Collectors are searching out specimens with intricate patterns in a dazzling array of reds, yellows and greens, and sharing their best on social media.
“It’s like looking at a painting,” collector Leiister Soon told AFP, admiring the broad-leaf caladium — elephant ear plants — at his Kuala Lumpur home.
“Taking care of plants meant that I can divert my attention — (it is) better than watching the number of Covid cases going up.”
The plants are known as “keladi” in the local Malay language, but the trend has grown to encompass other species, such as anthuriums — known as flamingo flower or laceleaf — and alocasias, whose varieties include the silver dragon.
Once relatively cheap, prices surged last year when lockdowns confined Malaysians to their homes, and many collectors started posting images of their favourite plants on social media.
While some still cost as little as RM20, the rarest can now fetch up to RM6,000 each.
Soon says he spent more than RM20,000 on plants in the past year alone.
“During the lockdown, people were at home thinking about how to beautify their homes,” nursery owner Daud Kasim told AFP in Sungai Besar, about 100km from here.
“They could look at these plants — and their stress would go away.”

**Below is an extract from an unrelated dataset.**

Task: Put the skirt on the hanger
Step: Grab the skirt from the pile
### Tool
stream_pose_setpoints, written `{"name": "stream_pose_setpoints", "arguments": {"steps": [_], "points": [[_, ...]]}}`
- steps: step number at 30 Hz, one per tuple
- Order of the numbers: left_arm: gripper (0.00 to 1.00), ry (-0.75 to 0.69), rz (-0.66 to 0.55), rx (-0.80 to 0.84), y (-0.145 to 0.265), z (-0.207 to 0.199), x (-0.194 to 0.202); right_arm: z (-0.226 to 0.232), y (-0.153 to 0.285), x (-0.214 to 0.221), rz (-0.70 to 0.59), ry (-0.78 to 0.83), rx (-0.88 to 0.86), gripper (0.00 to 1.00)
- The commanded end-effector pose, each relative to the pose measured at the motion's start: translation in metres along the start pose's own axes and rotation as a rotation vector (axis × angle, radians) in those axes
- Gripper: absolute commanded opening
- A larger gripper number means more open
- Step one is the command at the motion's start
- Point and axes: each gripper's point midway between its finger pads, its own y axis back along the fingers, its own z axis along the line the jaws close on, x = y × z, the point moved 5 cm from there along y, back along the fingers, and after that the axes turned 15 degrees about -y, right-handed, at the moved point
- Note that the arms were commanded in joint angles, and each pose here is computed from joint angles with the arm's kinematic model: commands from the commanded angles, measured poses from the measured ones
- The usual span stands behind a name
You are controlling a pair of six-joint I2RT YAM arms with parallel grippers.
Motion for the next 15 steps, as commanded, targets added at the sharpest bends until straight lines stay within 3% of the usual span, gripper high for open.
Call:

An avid collector himself, Daud said he started selling keladi plants in late 2018 but demand exploded during the pandemic.
Nearly half of his nursery’s inventory is now made up of such plants, with foreign varieties from countries such as Thailand, China, the US and the Netherlands.
Standing among thousands of potted specimens, Daud said the trend was here to stay, even as authorities gradually begin lifting restrictions.
Health authorities have reported more than 300,000 infections and over 1,000 deaths so far.